_PROBLEM_. Type out all the data below, word for word.

_DATA PROVIDED_.
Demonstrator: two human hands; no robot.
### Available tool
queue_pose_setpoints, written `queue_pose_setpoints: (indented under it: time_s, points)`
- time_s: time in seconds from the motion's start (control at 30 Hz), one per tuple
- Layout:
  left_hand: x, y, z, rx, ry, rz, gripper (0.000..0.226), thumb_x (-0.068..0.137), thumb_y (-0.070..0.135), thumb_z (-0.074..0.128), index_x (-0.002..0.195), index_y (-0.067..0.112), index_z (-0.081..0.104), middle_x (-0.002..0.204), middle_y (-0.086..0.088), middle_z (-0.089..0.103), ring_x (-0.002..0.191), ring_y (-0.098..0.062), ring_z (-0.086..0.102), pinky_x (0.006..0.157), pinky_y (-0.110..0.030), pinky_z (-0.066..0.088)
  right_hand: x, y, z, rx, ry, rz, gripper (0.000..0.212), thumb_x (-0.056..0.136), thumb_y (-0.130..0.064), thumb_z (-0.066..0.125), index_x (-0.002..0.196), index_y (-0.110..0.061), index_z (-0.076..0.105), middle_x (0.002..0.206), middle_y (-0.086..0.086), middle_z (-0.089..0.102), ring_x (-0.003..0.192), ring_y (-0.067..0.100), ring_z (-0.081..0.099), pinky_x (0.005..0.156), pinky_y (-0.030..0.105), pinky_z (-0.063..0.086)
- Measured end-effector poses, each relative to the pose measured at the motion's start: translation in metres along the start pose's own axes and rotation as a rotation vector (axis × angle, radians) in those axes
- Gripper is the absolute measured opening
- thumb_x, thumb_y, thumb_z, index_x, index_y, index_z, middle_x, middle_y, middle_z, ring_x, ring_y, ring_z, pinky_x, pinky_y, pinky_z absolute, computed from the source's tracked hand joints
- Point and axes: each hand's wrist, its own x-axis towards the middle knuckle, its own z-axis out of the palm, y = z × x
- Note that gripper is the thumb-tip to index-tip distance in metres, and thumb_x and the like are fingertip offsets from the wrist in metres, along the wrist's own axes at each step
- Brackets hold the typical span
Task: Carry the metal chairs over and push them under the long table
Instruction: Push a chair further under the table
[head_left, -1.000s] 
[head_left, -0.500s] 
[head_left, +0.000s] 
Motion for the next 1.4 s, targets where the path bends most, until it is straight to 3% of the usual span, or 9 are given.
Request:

_TASK RESPONSE_.
Demonstrator: two human hands; no robot.
### Available tool
queue_pose_setpoints, written `queue_pose_setpoints: (indented under it: time_s, points)`
- time_s: time in seconds from the motion's start (control at 30 Hz), one per tuple
- Layout:
  left_hand: x, y, z, rx, ry, rz, gripper (0.000..0.226), thumb_x (-0.068..0.137), thumb_y (-0.070..0.135), thumb_z (-0.074..0.128), index_x (-0.002..0.195), index_y (-0.067..0.112), index_z (-0.081..0.104), middle_x (-0.002..0.204), middle_y (-0.086..0.088), middle_z (-0.089..0.103), ring_x (-0.002..0.191), ring_y (-0.098..0.062), ring_z (-0.086..0.102), pinky_x (0.006..0.157), pinky_y (-0.110..0.030), pinky_z (-0.066..0.088)
  right_hand: x, y, z, rx, ry, rz, gripper (0.000..0.212), thumb_x (-0.056..0.136), thumb_y (-0.130..0.064), thumb_z (-0.066..0.125), index_x (-0.002..0.196), index_y (-0.110..0.061), index_z (-0.076..0.105), middle_x (0.002..0.206), middle_y (-0.086..0.086), middle_z (-0.089..0.102), ring_x (-0.003..0.192), ring_y (-0.067..0.100), ring_z (-0.081..0.099), pinky_x (0.005..0.156), pinky_y (-0.030..0.105), pinky_z (-0.063..0.086)
- Measured end-effector poses, each relative to the pose measured at the motion's start: translation in metres along the start pose's own axes and rotation as a rotation vector (axis × angle, radians) in those axes
- Gripper is the absolute measured opening
- thumb_x, thumb_y, thumb_z, index_x, index_y, index_z, middle_x, middle_y, middle_z, ring_x, ring_y, ring_z, pinky_x, pinky_y, pinky_z absolute, computed from the source's tracked hand joints
- Point and axes: each hand's wrist, its own x-axis towards the middle knuckle, its own z-axis out of the palm, y = z × x
- Note that gripper is the thumb-tip to index-tip distance in metres, and thumb_x and the like are fingertip offsets from the wrist in metres, along the wrist's own axes at each step
- Brackets hold the typical span
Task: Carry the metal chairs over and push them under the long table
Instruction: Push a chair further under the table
[head_left, -1.000s] 
[head_left, -0.500s] 
[head_left, +0.000s] 
Motion for the next 1.4 s, targets where the path bends most, until it is straight to 3% of the usual span, or 9 are given.
Request:

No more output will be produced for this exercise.